Martin Ødegaard said Arsenal want to make even more history when they face Paris Saint-Germain in the Champions League final at Budapest’s Puskas Arena on Saturday, with the club one win away from a first European crown.
The Arsenal captain said the Premier League title the team won before this final has only sharpened that appetite. “It was 22 years since we last won the Premier League, and now finally, we did it. So we want to make even more history,” he said on the eve of the match. “When you get the taste of winning and lifting a trophy, you know how nice it feels. So obviously we want to do it again.”
For Arsenal, the stakes are clear. A victory would deliver the Champions League for the first time in the club’s 140-year history and add a trophy that has eluded generations of players and supporters. This is a club that has reached only one previous final in the competition, losing to Barcelona in 2006, and Saturday offers another chance to move past that night.

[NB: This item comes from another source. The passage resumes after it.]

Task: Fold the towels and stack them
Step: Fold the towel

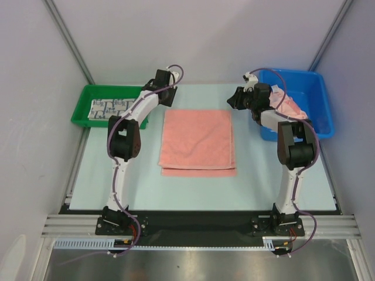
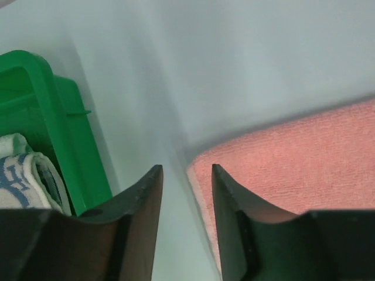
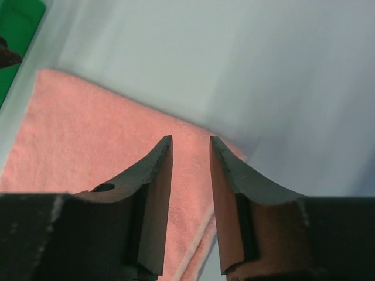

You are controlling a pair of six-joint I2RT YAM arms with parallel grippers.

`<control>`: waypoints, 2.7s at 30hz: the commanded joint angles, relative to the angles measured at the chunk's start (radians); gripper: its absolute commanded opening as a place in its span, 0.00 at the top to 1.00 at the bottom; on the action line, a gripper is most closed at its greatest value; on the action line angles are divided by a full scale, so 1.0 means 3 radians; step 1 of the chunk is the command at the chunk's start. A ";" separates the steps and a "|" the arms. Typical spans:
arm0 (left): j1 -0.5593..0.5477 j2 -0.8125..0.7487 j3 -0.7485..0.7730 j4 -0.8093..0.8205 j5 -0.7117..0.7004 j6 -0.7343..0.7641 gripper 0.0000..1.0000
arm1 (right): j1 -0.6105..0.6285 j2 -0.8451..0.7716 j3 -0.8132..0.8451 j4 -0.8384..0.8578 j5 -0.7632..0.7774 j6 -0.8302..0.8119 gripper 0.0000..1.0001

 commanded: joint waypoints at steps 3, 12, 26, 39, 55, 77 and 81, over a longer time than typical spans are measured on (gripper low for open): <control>0.0017 -0.0061 0.0432 -0.0576 -0.0127 0.0012 0.52 | 0.0032 -0.0126 0.0434 -0.0760 0.0360 0.0136 0.59; -0.0009 -0.1889 -0.2029 -0.0327 0.0598 -0.0903 0.49 | 0.0461 -0.1112 -0.0050 -0.2756 0.1057 0.0806 0.67; -0.0065 -0.3324 -0.4437 0.0665 0.0987 -0.1722 0.48 | 0.1009 -0.2121 -0.1560 -0.2865 0.1370 0.1629 0.65; -0.0070 -0.3181 -0.4646 0.1003 0.0844 -0.2018 0.47 | 0.1086 -0.1973 -0.1805 -0.2630 0.1600 0.1854 0.65; -0.0070 -0.2987 -0.4723 0.1182 0.0762 -0.2085 0.50 | 0.1142 -0.1845 -0.1898 -0.2481 0.1671 0.1988 0.62; -0.0070 -0.2986 -0.4330 0.0804 0.0767 -0.2034 1.00 | 0.1142 -0.1906 -0.1770 -0.2507 0.1789 0.1931 1.00; -0.0075 -0.3063 -0.4268 0.0712 0.0818 -0.2034 1.00 | 0.1142 -0.1967 -0.1775 -0.2481 0.1764 0.1870 1.00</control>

Ødegaard said the route to this moment began long before Budapest, back when he was playing as a child with friends on a small pitch beside his house in Norway. “I’ve been dreaming about winning these trophies, since I grew up playing football as a kid with my friends, in the little pitch next to my house in Norway,” he said. “It’s something special that we can achieve that has not been done before.”
The timing gives the final an edge Arsenal have not often carried into this stage of Europe’s top competition. The club arrive as Premier League champions for the first time in 22 years, and Ødegaard said that success has added to the team’s ambition rather than easing it. “It would mean a lot to everyone, to our supporters, and we’re ready to do it,” he said. “I’m looking forward to the game.”
Bukayo Saka, who joined Ødegaard at the pre-match press conference, struck the same note. He said the players know the club’s history and are determined to write a new chapter in it. “We know the history of the club and we know that tomorrow we can write history as players winning it for the first time,” he said, adding that the chance to lift the trophy for Arsenal had made the final feel real after years of work.
Now the rest comes down to one night in Budapest. Arsenal have already changed the tone around the club with their league title, but beating PSG would take them into a different place altogether, one the badge has never reached before.